Expanding Accountable Care’s Reach among Medicare Beneficiaries, by Douglas Jacobs, Purva Rawal, Liz Fowler, and Meena Seshamani, New England Journal of Medicine, April 27, 2022
The CMS Medicare ACO [Accountable Care Organization] portfolio consists of the Center for Medicare’s Shared Savings Program and the Center for Medicare and Medicaid Innovation’s ACO models. The Shared Savings Program, now 10 years old, includes 483 ACOs serving more than 11 million Medicare beneficiaries and more than 525,000 participating clinicians. Such ACOs have been found to perform better on certain patient-experience and performance measures than physician groups participating in the Merit-Based Incentive Payment System (see table). The Innovation Center has tested several ACO models, of which the Pioneer ACO and ACO Investment Models have achieved net savings; others, including the Advance Payment ACO Model and the Next Generation ACO Model, have not. …
The Innovation Center is currently testing the Global and Professional Direct Contracting Model, which has been redesigned as the ACO Realizing Equity, Access, and Community Health (ACO REACH) Model. This model will examine the effects of new risk-sharing arrangements in traditional Medicare, additional flexibility for beneficiaries (such as the ability to receive in-home care management), provisions for advancing health equity, and reduced administrative burdens for providers on quality of care and Medicare’s costs.
Comment:
By Jim Kahn, M.D., M.P.H.
This is a defense by CMS (the Medicare funder) of the new ACO REACH program, the relabeled “Direct Contracting Entities”. Dr. Fowler runs CMMI, the part of CMS that oversees these programs. HJM has already critiqued REACH. And this new defense is unconvincing. Scrutinize the key assertions:
Assertion 1: ACO programs saved $6 billion for CMS over five years
Sounds like a lot of money, but it’s only 0.3% of relevant Medicare spending in that period.
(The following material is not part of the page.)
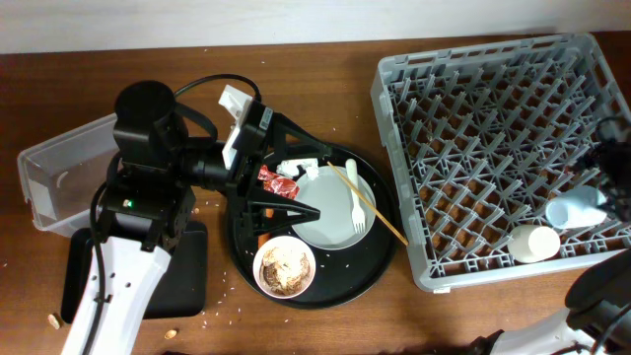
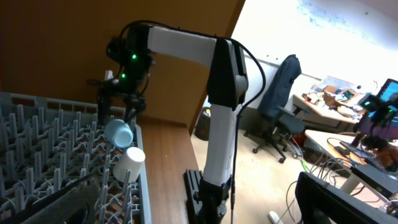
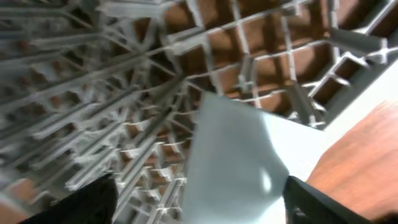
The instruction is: Sort waste into correct bins and load items into the dishwasher rack
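The light-blue cup [image 1: 572, 210] lies tilted in the grey dishwasher rack [image 1: 493, 148], at its front right, next to a white cup [image 1: 532, 242]. My right gripper [image 1: 592, 200] hangs just over the blue cup [image 3: 239, 162] and looks open, with a gap on the left side. From the left wrist view the blue cup [image 2: 118, 132] and the white cup [image 2: 129, 163] show under the right gripper [image 2: 118, 113]. My left gripper [image 1: 323, 185] is open and empty above the black round tray [image 1: 389, 247].
On the tray are a white plate [image 1: 330, 225] with a fork [image 1: 353, 202] and a chopstick [image 1: 373, 209], a bowl of food [image 1: 284, 266], a red wrapper [image 1: 271, 179] and crumpled tissue [image 1: 296, 163]. A clear bin [image 1: 54, 177] and a black flat bin [image 1: 187, 266] stand left.
The blue cup was in my right gripper over the tray's right edge. It now lies in the rack beside the white cup, and the gripper looks open above it. The left arm has hardly moved.
First my right gripper held the white cup over the rack's front right corner. Then that cup lay in the rack and my left gripper was down at the blue cup on the plate. Later the right gripper held the blue cup; now it lies in the rack.
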Robot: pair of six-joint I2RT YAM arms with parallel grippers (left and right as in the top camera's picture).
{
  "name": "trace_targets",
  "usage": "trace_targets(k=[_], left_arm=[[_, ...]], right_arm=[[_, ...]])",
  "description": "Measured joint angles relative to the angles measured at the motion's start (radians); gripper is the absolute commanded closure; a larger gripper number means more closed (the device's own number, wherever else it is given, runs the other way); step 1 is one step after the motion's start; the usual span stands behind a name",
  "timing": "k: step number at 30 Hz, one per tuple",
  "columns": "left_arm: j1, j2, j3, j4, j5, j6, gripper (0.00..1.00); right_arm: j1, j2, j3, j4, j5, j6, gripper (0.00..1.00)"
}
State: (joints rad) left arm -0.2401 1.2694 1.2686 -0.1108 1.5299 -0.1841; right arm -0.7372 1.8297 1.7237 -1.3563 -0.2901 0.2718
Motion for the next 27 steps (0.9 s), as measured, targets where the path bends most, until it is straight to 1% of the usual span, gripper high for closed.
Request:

And, it’s imaginary, for three reasons:
(a) It’s based on a strain-credulity extrapolation from data pre-2016 to after 2018. That is, it’s a structured guess.
(b) The estimated small savings pre-2016 come from ACOs that remained in the Pioneer program, yet the ACOs that dropped out – and thus were omitted from calculations – had near zero savings (see here, page 74). In medical research, that’s called biased attrition, and violates “intention to treat” analysis standards. It exaggerates the effect, even creates an effect where there isn’t one.
(c) To make matters worse, we have very good evidence that ACOs upcode diagnoses. This is another way to create apparent savings when there aren’t any.
Assertion 2: ACOs improved quality
The table lists some quality improvements. However, note the small (and mostly statistically non-significant) differences between ACOs and the comparison group. More importantly, note that only 10 measures are listed out of at least 40 — cherry-picking the favorable findings.
Assertion 3: REACH builds on this ACO success
Even if ACOs did work (unlikely, see above!), to equate DCEs and ACOs is ridiculous.
ACOs were predominantly medical provider organizations. In contrast DCEs are predominantly investors – private equity. They are flocking to this business opportunity because they see big dollar signs. They can upcode diagnoses to raise payments from Medicare, reduce care, and keep all of the net savings up to 25% (and more after that).
REACH, though packaged more cleverly than DCEs, is also designed for and dominated by investors. REACH highlights equity, but the fundamental profit-taking structure is intact.
CMS is slanting the playing field toward corporate investors, enabling private companies to steal hundreds of billions from Medicare right in front of our eyes.
When will we say, “Medicare is for patients, not profits?” When will we say, “Medical care is for patients, not profits?” When will we say, “Time for single payer?”